From Prompts to People: What OpenAI’s Usage Study Means for Model Leaderboards

When one studies OpenAI’s recent usage analysis of ChatGPT, what emerges is a portrait of an AI tool deeply embedded in daily life—not as an exotic laboratory artifact, but as an assistant in writing, learning, decision-making, and routine communication. Between May 2024 and June/July 2025, more than 1.5 million user messages were sampled; users are no longer narrowly defined by occupation, by tech-savviness, or by geography. The demographics are shifting: by mid-2025 the share of active users with names classifiable as feminine rose from about 37% in early 2024 to around 52%. Adoption in low- and middle-income countries is accelerating—growth rate in the poorest countries is more than four times that in the richest. Meanwhile, nearly half of all messages are sent by users under age 26.

Usage categorization shows that approximately 49% of messages fall into an “Asking” intent: users seeking information or guidance; 40% are “Doing” intent: asking the model to produce outputs (planning, writing, task execution); and about 11% are “Expressing”—messages serving more personal reflection or exploratory expression rather than seeking action or information. Among the subset of messages that are work-related, “Doing” dominates somewhat: around 56% of those are output-oriented tasks.

Even in work-related use, writing (especially editing, translation, critique) is far more common than generating wholly new content. Only about 4.2% of all messages are related to computer programming. Meanwhile, inquiries about relationships or personal reflection are rare: just under 2%.

From these findings flows a strong conclusion: what people ask of ChatGPT most are tasks that involve decision-support, clarity, advice, writing help—not edge cases of formal logic or purely technical code production. The most frequent work-adjacent activities are obtaining or interpreting information, giving advice, solving problems creatively. These patterns hold steady across occupations, education levels, and over time. Intent types are evolving: “Asking” is growing faster than “Doing,” and the style and content of requests are shifting as more people discover and deepen usage.

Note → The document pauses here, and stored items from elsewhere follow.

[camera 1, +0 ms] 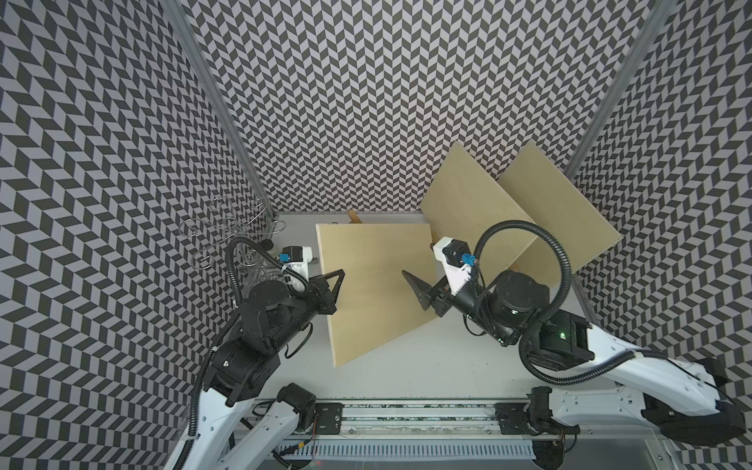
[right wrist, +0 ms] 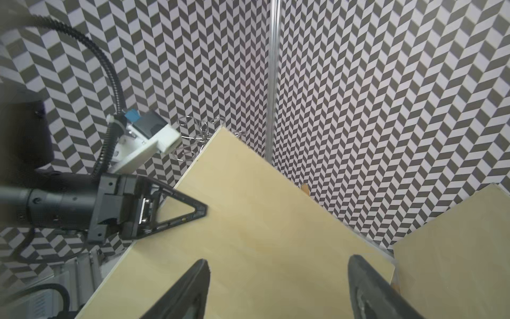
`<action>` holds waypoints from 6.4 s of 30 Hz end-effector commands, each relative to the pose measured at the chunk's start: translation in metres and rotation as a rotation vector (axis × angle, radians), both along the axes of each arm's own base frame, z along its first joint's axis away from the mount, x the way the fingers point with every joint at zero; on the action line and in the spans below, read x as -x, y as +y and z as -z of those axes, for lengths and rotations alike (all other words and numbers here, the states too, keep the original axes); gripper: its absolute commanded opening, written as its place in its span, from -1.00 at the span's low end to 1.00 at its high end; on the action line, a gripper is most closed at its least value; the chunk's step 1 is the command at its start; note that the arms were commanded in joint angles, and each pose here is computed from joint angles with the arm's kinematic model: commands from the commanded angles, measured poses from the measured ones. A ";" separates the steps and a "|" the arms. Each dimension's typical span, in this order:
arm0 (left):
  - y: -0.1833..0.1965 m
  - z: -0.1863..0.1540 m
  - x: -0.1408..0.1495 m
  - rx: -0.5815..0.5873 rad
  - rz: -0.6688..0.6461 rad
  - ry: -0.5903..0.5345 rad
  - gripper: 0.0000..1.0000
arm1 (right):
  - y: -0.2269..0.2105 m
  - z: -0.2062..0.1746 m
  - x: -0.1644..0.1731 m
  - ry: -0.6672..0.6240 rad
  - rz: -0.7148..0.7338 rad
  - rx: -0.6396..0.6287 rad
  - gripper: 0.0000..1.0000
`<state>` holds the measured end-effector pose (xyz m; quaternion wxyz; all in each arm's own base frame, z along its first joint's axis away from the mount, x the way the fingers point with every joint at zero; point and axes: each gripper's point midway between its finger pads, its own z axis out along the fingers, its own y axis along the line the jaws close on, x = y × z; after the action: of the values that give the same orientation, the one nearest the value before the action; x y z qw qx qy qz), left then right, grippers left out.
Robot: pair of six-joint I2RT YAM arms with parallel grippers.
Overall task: Assemble the easel
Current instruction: Place the drawing board on the easel, then move the drawing board to the center of the board.
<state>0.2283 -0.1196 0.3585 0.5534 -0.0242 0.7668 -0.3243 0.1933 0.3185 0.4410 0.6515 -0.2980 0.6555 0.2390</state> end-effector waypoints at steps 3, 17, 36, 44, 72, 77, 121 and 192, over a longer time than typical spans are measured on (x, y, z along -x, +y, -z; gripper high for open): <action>0.023 -0.083 -0.002 -0.005 -0.130 -0.457 -1.00 | -0.010 -0.020 -0.002 -0.005 0.002 -0.086 0.57; -0.001 -0.117 0.005 0.011 -0.023 -0.730 -1.00 | -0.008 0.007 -0.003 0.084 -0.018 -0.074 0.57; 0.021 -0.150 0.012 0.036 -0.184 -0.983 -1.00 | 0.002 0.027 -0.001 0.147 -0.051 -0.048 0.58; 0.034 -0.134 -0.002 0.018 -0.248 -0.960 -1.00 | 0.003 0.035 -0.002 0.161 -0.048 -0.029 0.58; 0.083 -0.017 -0.018 -0.139 -0.453 -0.851 -1.00 | 0.002 0.046 0.008 0.216 -0.094 -0.037 0.57; 0.112 0.025 -0.020 -0.089 -0.603 -0.733 -0.63 | 0.003 0.046 0.010 0.216 -0.104 -0.043 0.57; 0.186 0.084 0.014 0.025 -0.972 -0.242 0.99 | -0.039 0.076 -0.056 0.304 0.118 -0.187 0.65; -0.073 0.128 -0.044 -0.282 -0.081 -0.222 0.99 | -0.270 0.323 -0.092 0.761 0.887 -0.121 0.99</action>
<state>0.2669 -0.1898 0.1900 0.5889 0.0521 0.7834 -0.1915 0.2796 0.0566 0.1085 0.3908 0.1562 0.9028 0.0884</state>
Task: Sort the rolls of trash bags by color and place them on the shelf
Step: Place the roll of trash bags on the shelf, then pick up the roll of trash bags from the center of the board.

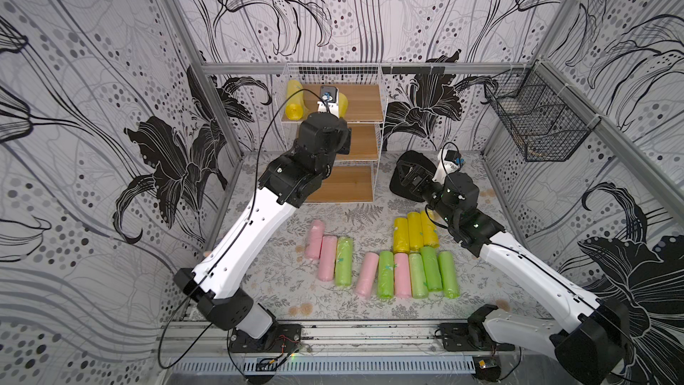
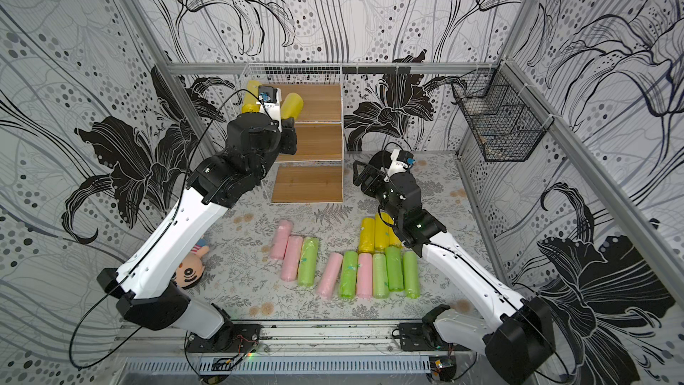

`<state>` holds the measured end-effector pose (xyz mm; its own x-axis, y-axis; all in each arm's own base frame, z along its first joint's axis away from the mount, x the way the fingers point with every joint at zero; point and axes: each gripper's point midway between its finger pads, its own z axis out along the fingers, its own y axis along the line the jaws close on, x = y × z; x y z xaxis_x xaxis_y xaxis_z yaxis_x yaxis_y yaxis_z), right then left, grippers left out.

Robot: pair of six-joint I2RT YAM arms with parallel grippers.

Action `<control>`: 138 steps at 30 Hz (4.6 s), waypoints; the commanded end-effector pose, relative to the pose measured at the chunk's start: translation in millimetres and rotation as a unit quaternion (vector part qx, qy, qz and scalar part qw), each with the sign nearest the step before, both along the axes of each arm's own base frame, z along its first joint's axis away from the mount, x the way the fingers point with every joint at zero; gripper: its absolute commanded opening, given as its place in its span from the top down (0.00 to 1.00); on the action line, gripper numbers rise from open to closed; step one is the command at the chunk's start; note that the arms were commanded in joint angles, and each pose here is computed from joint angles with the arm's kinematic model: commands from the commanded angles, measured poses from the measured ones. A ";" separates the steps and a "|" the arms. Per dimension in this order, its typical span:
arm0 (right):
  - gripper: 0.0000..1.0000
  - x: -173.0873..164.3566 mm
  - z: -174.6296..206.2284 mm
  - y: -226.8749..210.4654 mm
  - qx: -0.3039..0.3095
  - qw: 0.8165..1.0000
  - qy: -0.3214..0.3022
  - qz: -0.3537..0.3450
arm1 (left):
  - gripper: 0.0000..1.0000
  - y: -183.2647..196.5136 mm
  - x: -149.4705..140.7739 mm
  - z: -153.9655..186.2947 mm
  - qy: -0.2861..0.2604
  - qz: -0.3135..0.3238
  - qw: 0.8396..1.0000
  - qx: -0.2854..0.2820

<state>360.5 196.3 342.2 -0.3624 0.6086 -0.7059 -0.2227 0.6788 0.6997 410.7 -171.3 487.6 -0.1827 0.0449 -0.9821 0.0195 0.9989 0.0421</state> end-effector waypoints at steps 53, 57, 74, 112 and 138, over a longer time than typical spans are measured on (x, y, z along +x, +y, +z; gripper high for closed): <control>0.00 -3.9 -11.6 -2.4 0.005 1.000 0.021 0.004 | 0.46 77.6 95.7 -20.8 0.039 0.096 0.974 0.203; 0.00 -2.7 -11.4 -2.9 0.006 1.000 0.022 0.002 | 0.42 76.6 91.1 -17.6 0.037 0.090 0.976 0.195; 0.00 0.8 -23.4 1.3 -0.033 0.999 0.042 0.011 | 0.28 65.4 56.4 18.5 -0.011 0.074 0.984 0.163; 0.28 -19.3 -248.8 -7.8 -0.403 0.851 0.325 0.088 | 0.30 -18.9 -82.4 -188.0 0.168 -0.196 0.937 -0.236; 0.28 -20.4 -294.5 12.9 -0.470 0.801 0.353 0.115 | 0.29 -20.0 -83.3 -212.3 0.186 -0.201 0.939 -0.206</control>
<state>341.9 222.5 56.5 -0.8901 -0.1595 -0.4270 -0.1784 0.9840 0.0042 326.9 -187.6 266.2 -0.5992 -0.2000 -0.7752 0.2943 0.8454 -0.4457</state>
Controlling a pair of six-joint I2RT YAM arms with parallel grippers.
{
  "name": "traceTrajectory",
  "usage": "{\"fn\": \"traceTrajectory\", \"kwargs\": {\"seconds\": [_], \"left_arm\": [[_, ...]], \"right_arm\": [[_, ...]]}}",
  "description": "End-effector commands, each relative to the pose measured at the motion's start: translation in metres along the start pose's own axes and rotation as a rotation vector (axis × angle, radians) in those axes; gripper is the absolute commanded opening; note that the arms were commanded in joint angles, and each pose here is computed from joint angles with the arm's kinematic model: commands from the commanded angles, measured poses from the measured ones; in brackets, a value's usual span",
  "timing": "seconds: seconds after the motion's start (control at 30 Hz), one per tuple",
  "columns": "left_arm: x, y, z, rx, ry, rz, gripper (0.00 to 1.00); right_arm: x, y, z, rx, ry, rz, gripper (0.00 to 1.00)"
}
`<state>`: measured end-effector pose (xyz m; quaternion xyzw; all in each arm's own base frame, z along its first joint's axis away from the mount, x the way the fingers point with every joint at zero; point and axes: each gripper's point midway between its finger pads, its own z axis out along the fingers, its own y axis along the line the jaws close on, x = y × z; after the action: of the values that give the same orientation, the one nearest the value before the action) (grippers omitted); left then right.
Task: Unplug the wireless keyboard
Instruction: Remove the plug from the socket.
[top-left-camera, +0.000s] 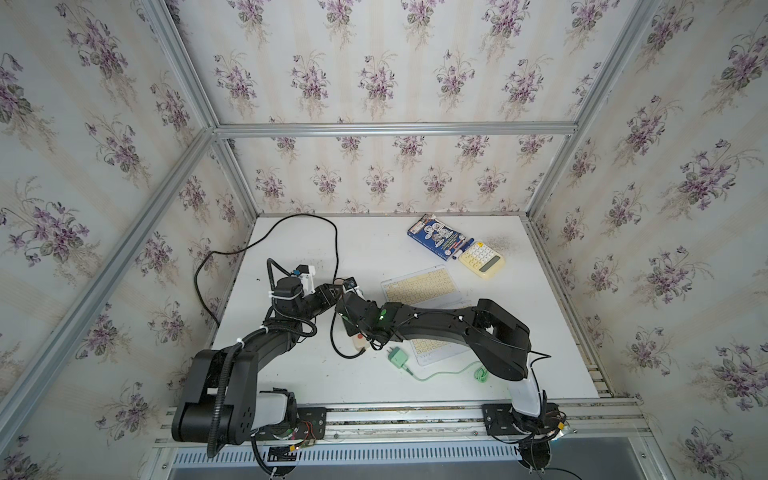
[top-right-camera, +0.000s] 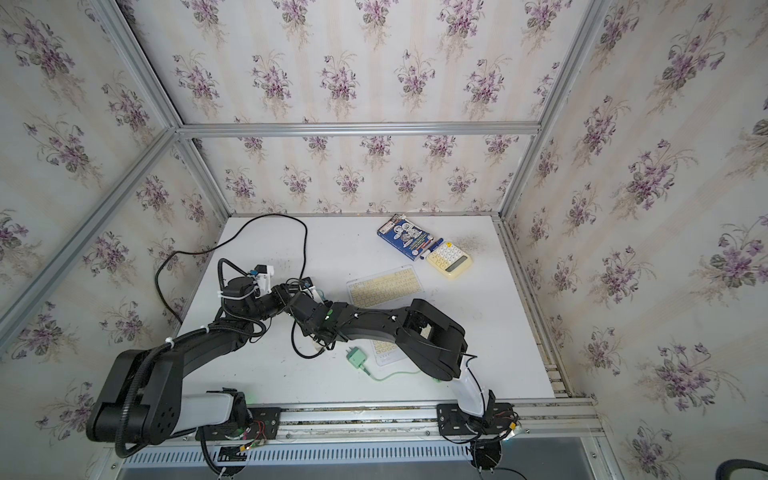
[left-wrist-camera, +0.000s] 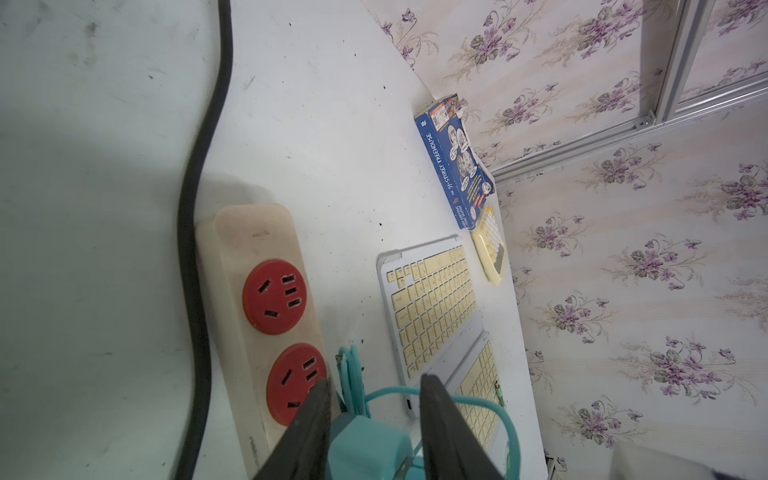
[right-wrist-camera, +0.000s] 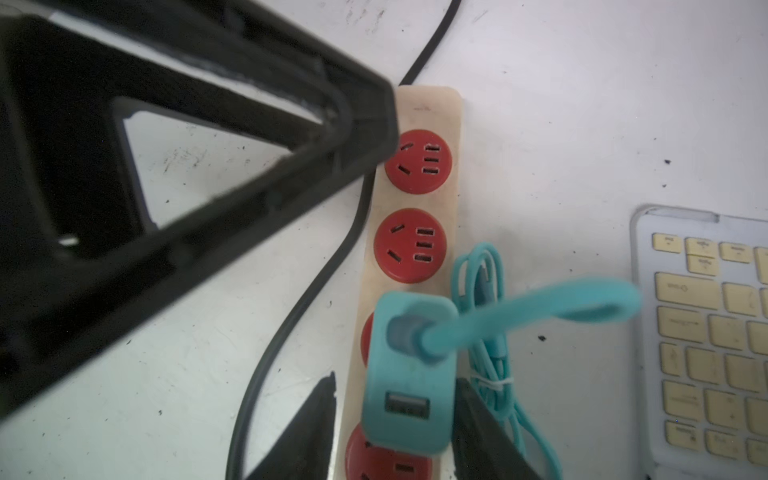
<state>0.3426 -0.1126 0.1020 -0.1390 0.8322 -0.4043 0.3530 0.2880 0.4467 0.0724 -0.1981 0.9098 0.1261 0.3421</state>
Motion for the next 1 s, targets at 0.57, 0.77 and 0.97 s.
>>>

Against that backdrop, the HUMAINE framework from ProlificAI + Hugging Face offers a complementary lens: rather than merely cataloguing what people do, it seeks to measure how well models perform in the ways people care about. In HUMAINE, participants are asked to bring real-world problems or topics meaningful to them; they interact in multi-turn conversations with anonymized models; after the conversations they express which model they prefer overall and also evaluate side-by-side on dimensions such as clarity of presentation, task & reasoning, adaptiveness and interaction quality, trust, ethics/safety. The recruitment is stratified across demographic groups (age, ethnicity, political affiliation in US & UK) so that differences in perception across groups become visible rather than averaged away.

The implication is that traditional benchmarks—single-turn problem sets, formulaic reasoning, technical correctness—while valuable, capture only part of what people actually experience and value. When an individual approaches ChatGPT, what matters as much as the correctness of a response is how well it is explained; whether follow-ups feel natural; whether uncertainty is handled; whether the tone suits the context. If leaderboards only score for “correct answer” or “reasoning depth,” they risk privileging models that fare very well in academic or technical evaluation, but stumble in real-world usage.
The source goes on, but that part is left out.